九十歳。何がめでたい (佐藤愛子)
昔の日本はもっと情があった。今は観念で生きている。そういうことがあちこちに散りばめられているエッセイだった。
昔の日本は知らないが、もっと人間関係が実感として繋がっていたのだろうと思う。だからこそ、最後の一歩を踏み出すのを躊躇い、踏みとどまれたことも多かったのではないかと感じた。
【蜂のキモチ】
“ただ一つわかることは、生きものはすべて、人間に利用されるために生れているわけではない、ということである。”
本当にまさしくその通りとしか言いようがない。人間にとって邪魔だとか役に立たないとか、そういう目線でしか物事を見ていない自分に改めて気づかされた。
【一億論評時代】
サザエさんの感想についてのエッセイ。
マンガは教科書ではなく、人間を論評する場でもなく、ただ笑うためのものなのに、そこから教訓を得ようとする人々に呆れ、もどかしさを感じている筆者の思いが迸っている。

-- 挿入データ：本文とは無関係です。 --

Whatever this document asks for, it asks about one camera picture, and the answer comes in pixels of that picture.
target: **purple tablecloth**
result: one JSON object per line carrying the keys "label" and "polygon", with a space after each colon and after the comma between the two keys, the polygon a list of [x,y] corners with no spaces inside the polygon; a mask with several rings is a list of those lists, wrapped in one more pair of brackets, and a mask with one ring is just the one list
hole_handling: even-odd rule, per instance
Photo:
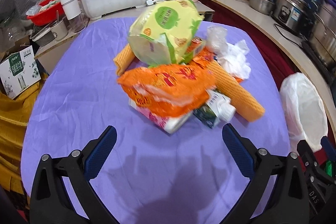
{"label": "purple tablecloth", "polygon": [[[24,187],[30,195],[43,154],[67,156],[112,125],[117,143],[90,183],[121,224],[219,223],[249,180],[241,175],[222,140],[223,123],[211,130],[192,116],[169,136],[128,106],[128,96],[116,83],[112,60],[127,43],[133,21],[117,18],[91,24],[47,79],[24,140]],[[211,24],[202,22],[197,35],[206,38]],[[248,123],[236,114],[231,123],[257,148],[285,156],[288,131],[271,73],[251,38],[242,30],[225,27],[229,43],[246,40],[252,73],[241,85],[266,109],[256,122]],[[85,216],[69,181],[65,184],[76,211]],[[271,184],[255,214],[262,212]]]}

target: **blue gripper pad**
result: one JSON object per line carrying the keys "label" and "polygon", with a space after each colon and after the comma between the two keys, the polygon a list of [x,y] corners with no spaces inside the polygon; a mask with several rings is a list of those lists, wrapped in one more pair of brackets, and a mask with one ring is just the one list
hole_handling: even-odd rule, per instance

“感心している場合か。ここは笑うところだ。なぜ笑わない!笑わずに感心するとはマンガに対する侮辱ではないか!しっかりせえ、と私は怒りたくなった”
今の時代、ありとあらゆるものから何かを得ようともがいている気がする。
私たちはただ無邪気に楽しみ笑うことを忘れてしまってはいないか。そんなことをふと思った。